The local archery shop I deal with flat out said I will order anything that I have in my catalog for you if you know what you want. 95% of my business is hunting related and I can not offord to stock target stuff it sets arround to long on the shelf. Besides most all the target guys just order thru LAS anyway. Talk about no vission lol


----------



## lksseven

robin smith said:


> The local archery shop I deal with flat out said I will order anything that I have in my catalog for you if you know what you want. 95% of my business is hunting related and I can not offord to stock target stuff it sets arround to long on the shelf. Besides most all the target guys just order thru LAS anyway. Talk about no vission lol


Have you taken (or will you take) the shop owner up on his offer?

I'd say the shop owner seems like a pretty astute business owner to me:
- he knows _his_ market and where the bulk of _his_ revenues come from (hunting/compound). 
- He knows that LAS is the Goliath to his David, and he cannot afford/try to compete with them head to head in _stocking_ target inventory. Buying/carrying many thousands of dollar$ in a variety of target equipment that sits around for many months and doesn't sell is a quick way to go out of business. 
- He also is attempting to be responsive to individual customer needs by offering to order whatever you 'the individual target customer' wants. 

When I bought my first bow 3-1/2 years ago (it had to be special ordered, along with all the paraphernalia), the dealer (a high volume compound bow dealer 45 minutes from my city) said it was the 3rd Olympic rig he'd sold in the last 10 years. Then an archery shop opened up a year later in my city (again catering almost exclusively to the compound/hunting market because that's almost 100% of the local market here). I bought two Hoyt Formula risers and limbs from them, after asking them to match Lancaster's pricing (they went me one better and beat Lancaster's pricing). 
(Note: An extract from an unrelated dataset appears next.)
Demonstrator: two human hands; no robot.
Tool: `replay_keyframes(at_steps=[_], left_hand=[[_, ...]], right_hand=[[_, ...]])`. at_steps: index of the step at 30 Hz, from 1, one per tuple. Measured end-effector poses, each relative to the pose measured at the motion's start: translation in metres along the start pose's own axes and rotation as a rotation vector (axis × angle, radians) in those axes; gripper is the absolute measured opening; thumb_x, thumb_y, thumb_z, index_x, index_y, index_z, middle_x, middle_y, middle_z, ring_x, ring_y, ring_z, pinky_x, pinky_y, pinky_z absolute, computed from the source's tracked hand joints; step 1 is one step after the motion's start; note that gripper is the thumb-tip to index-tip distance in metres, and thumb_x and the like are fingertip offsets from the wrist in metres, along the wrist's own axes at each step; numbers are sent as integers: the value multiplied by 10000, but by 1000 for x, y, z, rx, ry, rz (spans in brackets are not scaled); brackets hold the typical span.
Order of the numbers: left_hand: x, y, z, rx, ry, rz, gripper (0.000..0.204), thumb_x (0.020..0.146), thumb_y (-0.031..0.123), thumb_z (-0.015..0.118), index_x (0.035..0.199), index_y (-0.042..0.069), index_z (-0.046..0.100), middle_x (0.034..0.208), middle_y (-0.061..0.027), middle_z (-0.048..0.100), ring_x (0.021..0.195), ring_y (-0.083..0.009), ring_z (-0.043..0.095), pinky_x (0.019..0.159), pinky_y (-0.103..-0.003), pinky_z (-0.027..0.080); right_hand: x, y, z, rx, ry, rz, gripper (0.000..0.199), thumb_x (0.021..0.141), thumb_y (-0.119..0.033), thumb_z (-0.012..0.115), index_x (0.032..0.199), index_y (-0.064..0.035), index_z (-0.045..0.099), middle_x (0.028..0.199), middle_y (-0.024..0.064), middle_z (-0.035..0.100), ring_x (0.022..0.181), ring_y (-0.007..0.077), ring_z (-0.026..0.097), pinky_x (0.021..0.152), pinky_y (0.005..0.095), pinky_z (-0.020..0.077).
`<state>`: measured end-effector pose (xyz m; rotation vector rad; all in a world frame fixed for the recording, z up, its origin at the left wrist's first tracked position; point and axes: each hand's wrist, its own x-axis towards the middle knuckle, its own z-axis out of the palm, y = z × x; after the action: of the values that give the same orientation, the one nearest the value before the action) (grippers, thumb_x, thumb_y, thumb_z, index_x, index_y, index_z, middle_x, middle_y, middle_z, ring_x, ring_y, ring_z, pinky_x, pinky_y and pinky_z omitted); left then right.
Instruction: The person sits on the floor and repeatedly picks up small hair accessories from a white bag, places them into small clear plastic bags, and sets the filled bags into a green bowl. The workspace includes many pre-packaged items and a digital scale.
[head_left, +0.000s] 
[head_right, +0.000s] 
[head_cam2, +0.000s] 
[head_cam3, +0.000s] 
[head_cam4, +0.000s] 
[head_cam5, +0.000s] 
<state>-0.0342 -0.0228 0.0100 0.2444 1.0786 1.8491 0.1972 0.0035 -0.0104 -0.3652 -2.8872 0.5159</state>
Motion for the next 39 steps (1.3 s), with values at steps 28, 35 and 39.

It would be GREAT if the market/economics of the situation allowed a local shop to have a stocked variety of target bows and arrows to handle and heft and pull. But reality intrudes - if BassPro doesn't see enough opportunity there, how is a local business going to survive that monetary effort?


----------



## montigre

lksseven said:


> Have you taken (or will you take) the shop owner up on his offer??


I have and probably from the same shop, but for a target shooter, there's really no benefit to do so. I can place an order with LAS early in the day and usually have it on my doorstep a couple of days later. 

However, if I were to order the same target-oriented product through the local shop, I have to hope the order was not jumbled in translation between the tech and LAS, I then have to wait for a shop order to go in so as not to be charged with additional shipping, then I have to wait to be notified of its arrival, finally, I'd have to pay a modest upcharge for the transaction. So, usually this process takes a good 10-14 days to complete and adds about an additional 10%-15% to my bottom line.

I fully believe in supporting the local pro shops and fully understand that they must support their piece of the market that butters their bread, but as a target shooter, the cost-benefit ratio of doing business with the local proshops does not slant in my favor; just as it equally slants away from theirs to stock target arrows and accessories.


----------



## lksseven

montigre said:


> I have and probably from the same shop, but for a target shooter, there's really no benefit to do so. I can place an order with LAS early in the day and usually have it on my doorstep a couple of days later.
> 
> However, if I were to order the same target-oriented product through the local shop, I have to hope the order was not jumbled in translation between the tech and LAS, I then have to wait for a shop order to go in so as not to be charged with additional shipping, then I have to wait to be notified of its arrival, finally, I'd have to pay a modest upcharge for the transaction. So, usually this process takes a good 10-14 days to complete and adds about an additional 10%-15% to my bottom line.
> 
> I fully believe in supporting the local pro shops and fully understand that they must support their piece of the market that butters their bread, but as a target shooter, the cost-benefit ratio of doing business with the local proshops does not slant in my favor; just as it equally slants away from theirs to stock target arrows and accessories.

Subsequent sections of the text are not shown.